Taking the place of others in life which can help develop emotional   insights in the others’ situations and build empathy.

  • Self Introduction

Assuming a role in the drama and introducing yourself.

  • Interviewing

Interviewing a participant in role as protagonist or auxiliary in the scene or as an object in the environment as a source of information about the person being played and to actually experience being the person from the inside out rather than the outside in.

  • Double

Spontaneously standing behind the protagonist and speaking out or “doubling” for what one imagines is going on within the inner world of the protagonist.

  • Soliloquy

The protagonist drops out of the scene for a moment and soliloquizes about what is going on in their inner world.

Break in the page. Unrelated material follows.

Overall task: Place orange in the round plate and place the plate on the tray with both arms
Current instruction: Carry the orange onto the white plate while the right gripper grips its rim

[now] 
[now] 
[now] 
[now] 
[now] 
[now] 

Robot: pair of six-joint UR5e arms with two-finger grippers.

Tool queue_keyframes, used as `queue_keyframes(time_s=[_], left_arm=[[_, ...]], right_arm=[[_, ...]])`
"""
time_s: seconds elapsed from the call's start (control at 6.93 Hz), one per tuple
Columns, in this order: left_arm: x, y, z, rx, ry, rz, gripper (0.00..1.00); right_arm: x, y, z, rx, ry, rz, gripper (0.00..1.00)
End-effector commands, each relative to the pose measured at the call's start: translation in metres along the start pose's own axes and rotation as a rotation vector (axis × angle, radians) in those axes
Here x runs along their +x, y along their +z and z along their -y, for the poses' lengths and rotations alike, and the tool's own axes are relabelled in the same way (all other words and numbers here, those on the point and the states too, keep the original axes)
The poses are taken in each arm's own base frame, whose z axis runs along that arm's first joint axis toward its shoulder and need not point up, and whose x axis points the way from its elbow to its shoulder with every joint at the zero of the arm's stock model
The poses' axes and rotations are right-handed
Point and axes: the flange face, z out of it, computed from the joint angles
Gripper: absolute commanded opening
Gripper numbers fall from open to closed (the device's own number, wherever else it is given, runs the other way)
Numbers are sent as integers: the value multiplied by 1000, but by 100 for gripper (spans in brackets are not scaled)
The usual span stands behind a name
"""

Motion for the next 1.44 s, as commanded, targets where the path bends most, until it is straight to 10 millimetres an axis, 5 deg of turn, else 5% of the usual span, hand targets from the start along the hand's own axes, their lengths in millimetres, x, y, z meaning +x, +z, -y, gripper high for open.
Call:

Other Drama Therapy Techniques

  • Ritual
    Creating rituals provides a way to concretize changes (i.e. new life direction), clarify important values, make transitions, signify important decisions and make public these important landmarks.
  • Storytelling and Dramatization
    Developing stories and/or using meaningful written stories helps persons activate their creative energies as well as examine alternative solutions to problems. Stories shape persons’ lives and offer a sense of coherence, continuity and purpose. We grow as persons as we live through and perform our stories. Acting out a story assists the participant to understand what is happening from the prospective of the role which invites sensitivity and understanding.
  • Externalization
    Externalization is a drama therapy technique which separates the person from the problem, and allows the person to take a more empowering stance. Externalization frees the person from problem-saturated fixed descriptions of their lives, and offers other choices. Externalizing invites persons to identify and develop a new relationship with the problem, and in the process, create new unique re-descriptions of themselves and their relationships which provide ingredients for new life scenarios.
  • Games
    Drama Therapy Games combine analytical thinking about problems with emotional expressive activity providing a dynamic model for individual and group work. The game moves a group gently into action and breaks down group inhibitions allowing individuals to trust and feel comfortable.  The game structure combined with drama therapy allows a person to: develop interaction and sense of group play, create trust and bond in a group, provide a safe place to experiment, experience spontaneity, encourage emotional growth, establish more comfortable feelings, safely express thoughts and feelings, develop problem solving skills, learn experientially, focus attention, provide a structure for therapy goals to be met and gain insight.